Once upon a time, a hacker was more like what the Maker/MAKE
Magazine/MakerFaire scene is now. It was people with a passion for creating
and tinkering and creating and tinkering some more. While much of that spirit
still remains, it also seems to have gained an air of entitlement about it,
and a fixation with legal issues like licensing. I think that, impressively
enough, RMS is the main driver behind this, but I think a lot of poorly
behaved businesses helped drive his point home.

Don't believe me? Think that the hacker ethos is inextricably or necessarily
tied to the free-as-in-speech and open software movement? Counterexamples:
Apple and Intel. Both these companies are very closed, but you'd find few
people willing to revoke the title of hacker from the hardworking
software/hardware engineers and designers at Apple or Intel. These companies
are successful, and they are that way in no small part because they manage to
tap their employee's passion for doing the the best work they possibly can and
effectively channeling that into a product.

------
ssp
The word hacker never meant "good programmer", it meant "good programmer from
the culture around MIT". I doubt Brian Kernighan or Dennis Ritchie or Doug
McIlroy ever refer to themselves or their peers as "hackers".
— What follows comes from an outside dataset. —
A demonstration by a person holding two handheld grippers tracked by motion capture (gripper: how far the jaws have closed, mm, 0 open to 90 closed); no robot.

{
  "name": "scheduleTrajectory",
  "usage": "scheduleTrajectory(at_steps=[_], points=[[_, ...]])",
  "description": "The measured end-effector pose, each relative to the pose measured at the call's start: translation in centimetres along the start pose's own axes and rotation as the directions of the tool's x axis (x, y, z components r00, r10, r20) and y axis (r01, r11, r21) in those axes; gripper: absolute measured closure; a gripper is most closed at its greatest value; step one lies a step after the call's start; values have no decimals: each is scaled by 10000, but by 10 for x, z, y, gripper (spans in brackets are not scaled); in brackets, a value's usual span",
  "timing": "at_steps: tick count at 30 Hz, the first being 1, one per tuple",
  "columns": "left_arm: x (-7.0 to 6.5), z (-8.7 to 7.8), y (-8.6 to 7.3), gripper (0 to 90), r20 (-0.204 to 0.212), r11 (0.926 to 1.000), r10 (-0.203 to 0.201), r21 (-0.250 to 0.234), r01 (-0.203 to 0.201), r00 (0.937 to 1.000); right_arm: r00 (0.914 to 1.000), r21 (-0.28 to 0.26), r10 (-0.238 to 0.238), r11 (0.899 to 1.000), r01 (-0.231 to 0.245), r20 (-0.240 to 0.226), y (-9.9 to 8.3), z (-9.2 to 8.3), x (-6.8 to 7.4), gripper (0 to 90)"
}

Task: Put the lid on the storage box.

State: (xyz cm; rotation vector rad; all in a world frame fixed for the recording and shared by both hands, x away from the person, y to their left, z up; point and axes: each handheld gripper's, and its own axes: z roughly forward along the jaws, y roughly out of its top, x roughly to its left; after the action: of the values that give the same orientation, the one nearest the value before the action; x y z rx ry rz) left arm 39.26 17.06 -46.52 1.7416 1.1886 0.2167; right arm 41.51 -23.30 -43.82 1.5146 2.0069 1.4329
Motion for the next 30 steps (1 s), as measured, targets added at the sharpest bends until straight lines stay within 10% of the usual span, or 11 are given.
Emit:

But even the MIT meaning of the word is diluted now to the point that it just
means "someone who possibly knows how to write programs".

------
hasenj
While my terminal color is not exactly green, I still use the terminal and vim
for pretty much all my hacking endeavors. What do you have against the
terminal?

PS the people who can't use the terminal probably can never create a facebook
(imho).

------
Goladus
This is also hacking (or rather, the result of hacking):
[http://metaboston.typepad.com/.a/6a00d83452322d69e200e553965...](http://metaboston.typepad.com/.a/6a00d83452322d69e200e5539654908833-500wi)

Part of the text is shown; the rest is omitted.